I should also note that we would need to repeat approach a) to be
100% certain of our results for that case. (We've already repeated
approaches b) and c) and have just run out of time for these
upgrade tests because we need to get to other things).
In all cases, the migrate then failed as:
[EMAIL PROTECTED]:~/hbase$ bin/hbase migrate upgrade
08/07/22 18:03:16 INFO util.Migrate: Verifying that file system is
available...
08/07/22 18:03:16 INFO util.Migrate: Verifying that HBase is not
running...
08/07/22 18:03:17 INFO ipc.Client: Retrying connect to server:
savory1/10.0.0.45:60000. Already tried 1 time(s).
...
08/07/22 18:03:26 INFO ipc.Client: Retrying connect to server:
savory1/10.0.0.45:60000. Already tried 10 time(s).
08/07/22 18:03:27 INFO util.Migrate: Starting upgrade
08/07/22 18:03:27 FATAL util.Migrate: Upgrade failed
java.io.IOException: Install 0.1.x of hbase and run its migration
first
at org.apache.hadoop.hbase.util.Migrate.run(Migrate.java:181)
at org.apache.hadoop.util.ToolRunner.run(ToolRunner.java:65)
at org.apache.hadoop.util.ToolRunner.run(ToolRunner.java:79)
at org.apache.hadoop.hbase.util.Migrate.main(Migrate.java:446)
This would seem to indicate that the hbase.version file is missing
from under /hbase directory.
As you can see, we were then in a bit of a Catch-22. To re-install
HBase-0.1.x also required re-installing Hadoop-0.16.4 (we tried
reinstalling HBase-0.1.x without doing that!) so there was no way
to proceed. Attempting to start up HBase-0.2.0 just resulted in an
error message that we needed to do the migrate.
Hmm. I suppose this error message is kinda useless. If you've
already made the committment to 0.17.x, you can't really go back.
Luo Ning made a patch so you can run 0.1.3 hbase on 0.17.1 hadoop: https://issues.apache.org/jira/browse/HBASE-749
. Maybe this is what we should be recommending folks do in the
migration doc. and in the migration emission?
It certainly seems to me this is a good option to have if one has any
migration propblems.
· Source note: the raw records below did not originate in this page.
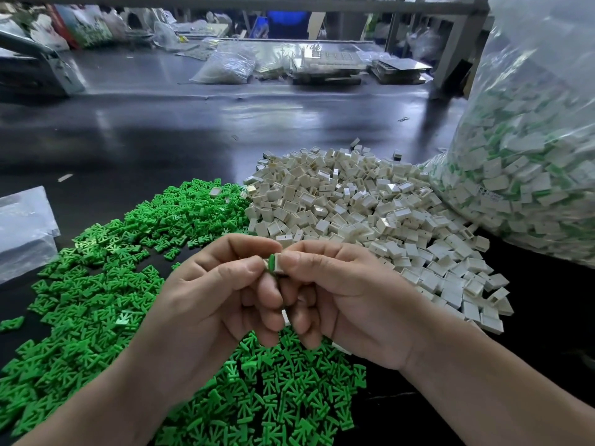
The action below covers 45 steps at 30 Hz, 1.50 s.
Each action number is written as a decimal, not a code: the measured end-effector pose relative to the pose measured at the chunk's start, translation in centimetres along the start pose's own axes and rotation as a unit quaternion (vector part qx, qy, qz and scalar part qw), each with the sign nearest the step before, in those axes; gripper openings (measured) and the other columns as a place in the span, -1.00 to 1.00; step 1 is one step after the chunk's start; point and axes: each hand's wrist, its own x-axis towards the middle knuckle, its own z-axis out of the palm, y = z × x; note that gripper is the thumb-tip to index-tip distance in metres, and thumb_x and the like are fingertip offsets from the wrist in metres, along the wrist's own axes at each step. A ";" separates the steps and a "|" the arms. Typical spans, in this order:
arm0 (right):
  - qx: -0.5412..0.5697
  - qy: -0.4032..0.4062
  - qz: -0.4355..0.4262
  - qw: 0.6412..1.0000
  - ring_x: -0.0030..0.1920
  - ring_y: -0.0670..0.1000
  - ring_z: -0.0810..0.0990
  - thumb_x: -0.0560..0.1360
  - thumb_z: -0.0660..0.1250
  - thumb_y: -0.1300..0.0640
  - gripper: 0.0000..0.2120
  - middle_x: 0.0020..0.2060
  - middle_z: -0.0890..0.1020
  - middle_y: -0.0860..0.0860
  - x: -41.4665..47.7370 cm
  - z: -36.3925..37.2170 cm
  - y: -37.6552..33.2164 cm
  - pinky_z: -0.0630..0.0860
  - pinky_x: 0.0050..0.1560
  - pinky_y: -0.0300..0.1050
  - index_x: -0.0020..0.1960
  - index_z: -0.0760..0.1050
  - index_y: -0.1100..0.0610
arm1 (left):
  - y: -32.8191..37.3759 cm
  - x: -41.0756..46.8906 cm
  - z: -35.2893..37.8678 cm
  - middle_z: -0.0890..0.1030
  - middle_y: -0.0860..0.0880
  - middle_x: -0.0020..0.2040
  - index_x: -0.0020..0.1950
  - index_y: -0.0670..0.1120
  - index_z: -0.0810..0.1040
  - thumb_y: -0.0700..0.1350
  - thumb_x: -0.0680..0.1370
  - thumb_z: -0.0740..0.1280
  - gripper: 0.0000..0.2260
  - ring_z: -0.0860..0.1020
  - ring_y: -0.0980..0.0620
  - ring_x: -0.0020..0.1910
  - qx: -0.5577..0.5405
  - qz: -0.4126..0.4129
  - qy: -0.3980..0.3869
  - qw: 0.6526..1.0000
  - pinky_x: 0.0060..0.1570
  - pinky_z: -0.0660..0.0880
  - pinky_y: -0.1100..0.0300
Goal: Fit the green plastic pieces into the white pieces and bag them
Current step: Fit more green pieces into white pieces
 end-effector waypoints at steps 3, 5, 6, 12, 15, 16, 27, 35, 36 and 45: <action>0.042 0.005 -0.003 0.999 -0.43 0.00 0.62 0.49 0.31 0.24 -0.89 -0.29 0.62 0.15 0.1 -0.2 -0.3 0.58 -0.46 -0.18 -0.19 0.58 0.18 | 0.2 0.2 -0.5 0.56 -0.18 -0.36 -0.04 -0.14 0.64 -0.18 0.43 0.33 -0.84 0.53 -0.07 -0.48 0.062 0.029 0.050 0.996 -0.52 0.49 0.18; 0.098 0.010 -0.007 0.995 -0.36 0.04 0.64 0.44 0.28 0.30 -0.86 -0.24 0.63 0.17 0.0 -0.6 -0.6 0.60 -0.40 -0.14 -0.22 0.58 0.17 | 0.3 0.2 -0.9 0.60 -0.16 -0.33 -0.04 -0.09 0.63 -0.20 0.52 0.33 -0.91 0.55 -0.08 -0.44 0.177 0.075 0.105 0.976 -0.51 0.50 0.15; 0.128 0.017 -0.008 0.992 -0.35 0.05 0.62 0.42 0.26 0.31 -0.86 -0.23 0.62 0.16 0.0 -0.8 -0.8 0.60 -0.39 -0.14 -0.21 0.58 0.17 | 0.2 0.2 -1.2 0.63 -0.11 -0.31 -0.05 -0.02 0.63 -0.20 0.57 0.33 -0.89 0.58 -0.05 -0.41 0.257 0.099 0.134 0.952 -0.48 0.51 0.18; -0.255 0.113 -0.019 0.960 -0.47 -0.13 0.43 0.49 0.46 0.11 -0.91 -0.41 0.53 -0.08 -1.0 -2.0 -2.1 0.38 -0.53 -0.26 -0.18 0.62 0.00 | -0.4 0.0 -1.7 0.52 0.25 -0.17 0.04 0.18 0.55 0.28 0.45 0.21 -0.70 0.51 0.29 -0.17 0.680 0.135 0.123 0.710 -0.30 0.43 0.32; -0.511 0.113 -0.048 0.851 -0.44 -0.22 0.46 0.48 0.43 -0.15 -0.83 -0.40 0.55 -0.16 -1.2 -1.4 -1.4 0.40 -0.45 -0.28 -0.09 0.60 -0.06 | -0.5 0.0 -1.6 0.48 0.22 -0.13 0.12 0.15 0.58 0.29 0.46 0.23 -0.64 0.48 0.26 -0.18 0.715 0.137 0.103 0.678 -0.23 0.51 0.10; -0.557 0.108 -0.043 0.822 -0.45 -0.22 0.46 0.47 0.41 -0.20 -0.79 -0.40 0.53 -0.17 -1.2 -1.2 -1.1 0.38 -0.45 -0.29 -0.06 0.58 -0.08 | -0.4 -0.1 -1.7 0.48 0.23 -0.12 0.13 0.16 0.58 0.32 0.47 0.21 -0.62 0.48 0.26 -0.17 0.714 0.141 0.088 0.680 -0.23 0.52 0.10; -0.663 0.125 -0.031 0.738 -0.38 -0.07 0.49 0.54 0.31 -0.05 -0.85 -0.43 0.47 -0.09 -1.0 -1.0 -1.0 0.51 -0.28 -0.02 0.09 0.53 -0.09 | -1.5 0.0 -0.6 0.50 0.11 -0.21 -0.07 0.04 0.62 0.12 0.50 0.37 -0.83 0.47 0.03 -0.24 0.776 0.201 -0.003 0.598 -0.24 0.33 0.16; -0.703 0.104 -0.027 0.703 -0.21 -0.04 0.53 0.52 0.26 -0.12 -0.72 -0.28 0.52 -0.11 -1.3 -0.5 -1.1 0.50 -0.19 -0.04 0.21 0.40 -0.12 | -1.7 0.2 -0.7 0.54 0.05 -0.11 -0.01 0.01 0.65 0.08 0.52 0.28 -0.78 0.51 -0.01 -0.13 0.769 0.212 -0.051 0.601 -0.15 0.47 0.03; -0.702 0.108 -0.030 0.703 -0.18 -0.03 0.53 0.53 0.25 -0.12 -0.70 -0.25 0.52 -0.11 -1.3 -0.5 -1.0 0.52 -0.16 -0.01 0.23 0.36 -0.10 | -1.7 0.3 -0.7 0.54 0.04 -0.11 -0.02 0.01 0.65 0.05 0.51 0.32 -0.82 0.51 -0.01 -0.13 0.768 0.214 -0.058 0.601 -0.15 0.48 0.01; -0.698 0.138 -0.036 0.702 -0.18 -0.03 0.50 0.55 0.21 -0.03 -0.72 -0.27 0.47 -0.12 -1.1 -0.8 -1.0 0.47 -0.16 -0.05 0.25 0.42 -0.06 | -1.4 0.6 -0.7 0.53 0.06 -0.17 -0.04 0.02 0.62 0.09 0.60 0.22 -0.76 0.47 -0.01 -0.19 0.780 0.219 -0.071 0.582 -0.21 0.45 0.02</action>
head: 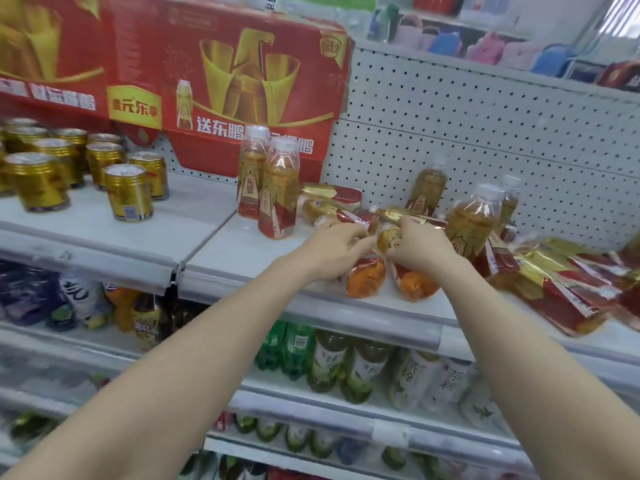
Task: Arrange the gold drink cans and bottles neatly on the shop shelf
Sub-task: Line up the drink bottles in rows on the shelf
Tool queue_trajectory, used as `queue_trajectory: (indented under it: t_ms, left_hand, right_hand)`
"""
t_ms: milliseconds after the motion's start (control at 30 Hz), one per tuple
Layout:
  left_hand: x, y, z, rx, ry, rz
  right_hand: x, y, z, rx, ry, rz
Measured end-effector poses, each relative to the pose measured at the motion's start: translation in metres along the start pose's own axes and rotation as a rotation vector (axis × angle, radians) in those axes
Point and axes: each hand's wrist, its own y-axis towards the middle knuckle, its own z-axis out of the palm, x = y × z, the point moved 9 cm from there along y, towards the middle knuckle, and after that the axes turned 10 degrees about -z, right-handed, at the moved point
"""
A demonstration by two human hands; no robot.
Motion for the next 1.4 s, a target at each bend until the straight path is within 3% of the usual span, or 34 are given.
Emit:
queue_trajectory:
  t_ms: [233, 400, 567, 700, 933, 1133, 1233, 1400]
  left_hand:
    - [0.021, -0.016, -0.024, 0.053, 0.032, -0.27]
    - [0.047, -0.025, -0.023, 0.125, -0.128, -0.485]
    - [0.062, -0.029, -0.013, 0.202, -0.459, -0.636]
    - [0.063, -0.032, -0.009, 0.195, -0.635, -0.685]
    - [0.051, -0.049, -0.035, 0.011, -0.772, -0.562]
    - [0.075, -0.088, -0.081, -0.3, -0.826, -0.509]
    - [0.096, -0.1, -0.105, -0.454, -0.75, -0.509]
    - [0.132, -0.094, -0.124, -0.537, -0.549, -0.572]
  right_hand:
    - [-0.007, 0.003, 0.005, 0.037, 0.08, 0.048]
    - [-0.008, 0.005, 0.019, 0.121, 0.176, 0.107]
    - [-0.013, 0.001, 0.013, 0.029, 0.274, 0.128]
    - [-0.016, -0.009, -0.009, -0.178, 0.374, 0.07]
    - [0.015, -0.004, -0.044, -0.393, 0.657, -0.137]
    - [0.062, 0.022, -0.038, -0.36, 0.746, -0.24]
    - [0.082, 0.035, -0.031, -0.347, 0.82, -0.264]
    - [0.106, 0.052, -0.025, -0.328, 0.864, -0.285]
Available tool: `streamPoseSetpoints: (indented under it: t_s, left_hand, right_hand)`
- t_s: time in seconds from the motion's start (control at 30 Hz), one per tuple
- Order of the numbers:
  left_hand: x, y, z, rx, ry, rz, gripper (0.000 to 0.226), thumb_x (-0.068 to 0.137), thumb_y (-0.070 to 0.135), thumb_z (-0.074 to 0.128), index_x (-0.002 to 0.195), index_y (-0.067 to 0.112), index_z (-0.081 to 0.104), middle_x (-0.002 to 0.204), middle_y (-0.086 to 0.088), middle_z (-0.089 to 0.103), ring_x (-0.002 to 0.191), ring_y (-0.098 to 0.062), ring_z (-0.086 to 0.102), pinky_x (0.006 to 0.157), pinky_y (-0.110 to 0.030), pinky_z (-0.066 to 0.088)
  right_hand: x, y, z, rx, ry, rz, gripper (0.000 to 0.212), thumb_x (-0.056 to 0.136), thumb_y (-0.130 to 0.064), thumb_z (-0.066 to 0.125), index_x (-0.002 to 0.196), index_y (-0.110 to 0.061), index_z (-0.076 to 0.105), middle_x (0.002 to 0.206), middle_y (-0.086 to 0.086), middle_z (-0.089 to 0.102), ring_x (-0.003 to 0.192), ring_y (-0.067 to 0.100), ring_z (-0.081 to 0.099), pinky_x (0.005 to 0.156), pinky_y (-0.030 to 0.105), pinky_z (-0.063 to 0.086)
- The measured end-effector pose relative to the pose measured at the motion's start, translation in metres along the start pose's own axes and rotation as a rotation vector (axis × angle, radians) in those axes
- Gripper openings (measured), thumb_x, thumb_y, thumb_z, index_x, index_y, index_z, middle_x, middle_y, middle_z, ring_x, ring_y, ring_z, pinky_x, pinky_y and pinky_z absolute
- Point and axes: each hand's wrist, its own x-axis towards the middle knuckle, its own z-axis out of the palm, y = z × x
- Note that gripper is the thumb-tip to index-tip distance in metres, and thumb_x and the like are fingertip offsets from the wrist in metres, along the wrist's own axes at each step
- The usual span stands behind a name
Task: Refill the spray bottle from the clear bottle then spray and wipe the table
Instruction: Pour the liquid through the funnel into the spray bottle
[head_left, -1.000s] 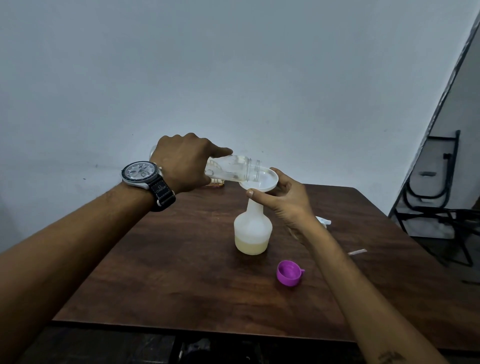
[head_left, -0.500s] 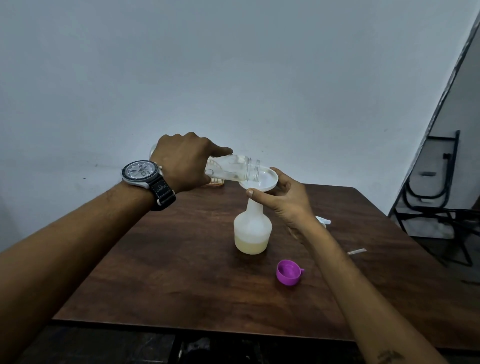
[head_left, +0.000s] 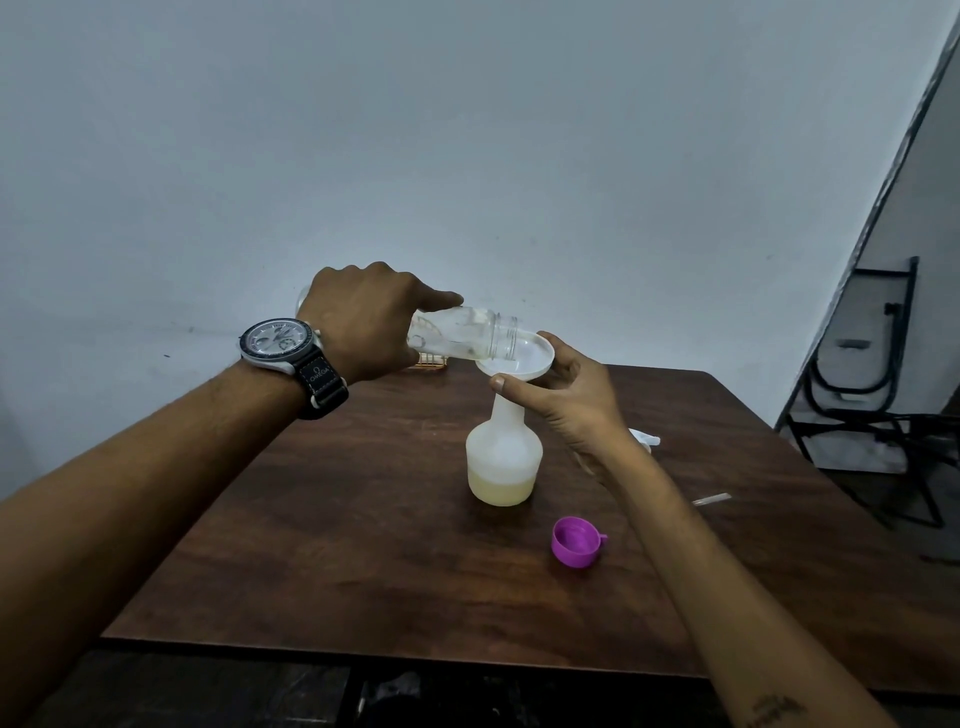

And maybe it is just smart even for people to
run a migrate on 0.1.3 running on 0.17.1 as part of the upgrade
procedure even if there is no apparent reason to do so, if it doesn't
involve a tremendous amount of extra work during a upgrade.
Even if it did involve a lot of work, it would only be once and I know
I'd do it just to be safe. But then I've always been of the school
that it's always best to "measure twice, cut once" when real data is
involved.
3) Since this was just a test, we then blew away the disk used by
Hadoop and re-built the namenode per a standard Hadoop new
install. Hadoop-0.17.1 and Hbase-0.2.0 then started up just fine.
We only ran a few tests with the new Hbase command line shell in
some ways we used the old HQL shell for sanity checks, and
everything seems copacetic.
A few other comments:
- The new shell takes a bit of getting used to, but seems quite
functional (we're not the biggest Ruby fans, but hey, someone took
this on and upgraded the shell so we just say: Thanks!)
Smile.
- We really like how timestamps have become first-class objects in
the HBase-0.2.0 API . Although, we were in the middle of
developing some code under HBase-0.1.3 with workarounds for
timestamps not being first-class objects and we will have to decide
whether we should backup and re-develop for HBase-0.2.0 (we know we
should), or plunge ahead with what we were doing under HBase-0.1.3
just to discard it in the near future because of the other
advantages of HBase-0.2.0. Is there anything we should consider in
making this decision, perhaps about timing of any bug fixes and an
official release of HBase-0.2.0? (HBase-0.2.1?).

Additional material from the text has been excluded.